Your copy should match the listing below exactly, except that it holds no images.

*** Begin section ***

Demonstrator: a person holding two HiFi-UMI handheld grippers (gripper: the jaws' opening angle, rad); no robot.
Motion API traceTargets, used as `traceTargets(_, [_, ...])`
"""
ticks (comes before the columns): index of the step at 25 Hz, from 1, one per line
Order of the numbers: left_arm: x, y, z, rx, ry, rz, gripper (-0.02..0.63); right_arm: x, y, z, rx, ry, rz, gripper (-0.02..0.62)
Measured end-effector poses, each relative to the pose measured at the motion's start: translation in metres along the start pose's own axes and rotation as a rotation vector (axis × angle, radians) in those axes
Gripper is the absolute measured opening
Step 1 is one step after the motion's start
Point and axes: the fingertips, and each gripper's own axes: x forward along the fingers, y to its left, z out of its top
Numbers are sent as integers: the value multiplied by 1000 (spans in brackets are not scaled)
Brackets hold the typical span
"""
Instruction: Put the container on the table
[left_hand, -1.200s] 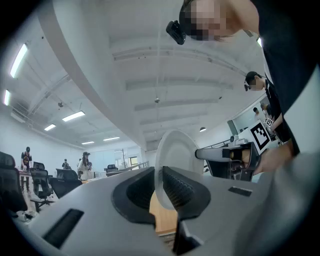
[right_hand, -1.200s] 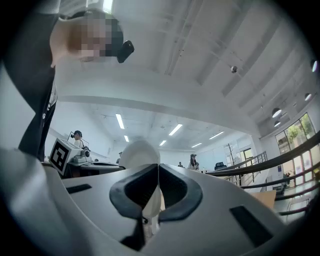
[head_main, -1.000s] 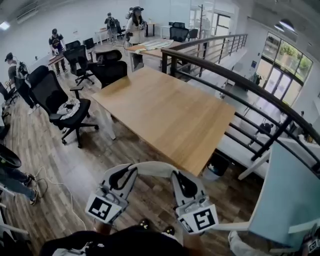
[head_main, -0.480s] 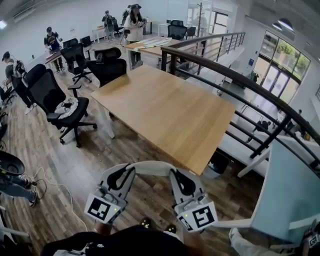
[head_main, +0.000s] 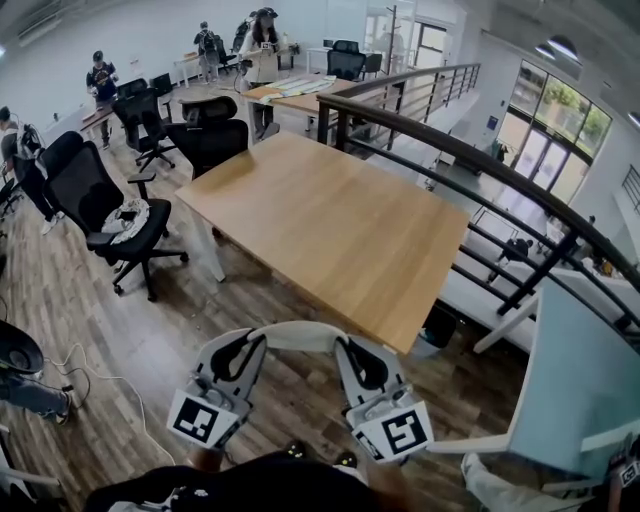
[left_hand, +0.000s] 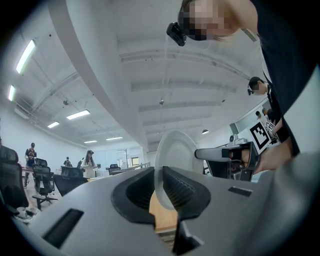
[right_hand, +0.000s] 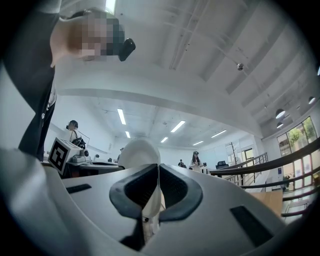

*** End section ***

Expected answer:
Demonstrator: a person holding two HiFi-UMI handheld grippers (gripper: the jaws' opening angle, rad); no robot.
Motion API traceTargets, used as `traceTargets(_, [_, ...])`
"""
ticks (comes before the columns): index of the step at 25 Hz, from 1, one per line
Order of the numbers: left_arm: x, y, z, rx, ry, rz, gripper (-0.02..0.63); right_arm: x, y, z, rx, ry, rz, gripper (-0.02..0.62)
Measured end-effector poses, each relative to the pose measured at the motion's start: translation in metres along the start pose's own axes and rotation as a rotation vector (axis × angle, radians) in those axes
Gripper is the absolute measured opening
Step 1 is one step after the motion's start
Point and axes: the fingertips, and each gripper's own axes: x forward along the fingers, y to its left, z out of its top
Numbers are sent as integers: the value multiplied by 1000 (spans in brackets are not scaled)
Brackets hold the typical span
"""
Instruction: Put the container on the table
[left_hand, -1.200s] 
[right_hand, -1.200s] 
[head_main, -1.000s] 
[head_main, -0.480s] 
[head_main, +0.000s] 
[left_hand, +0.000s] 
[right_hand, +0.000s] 

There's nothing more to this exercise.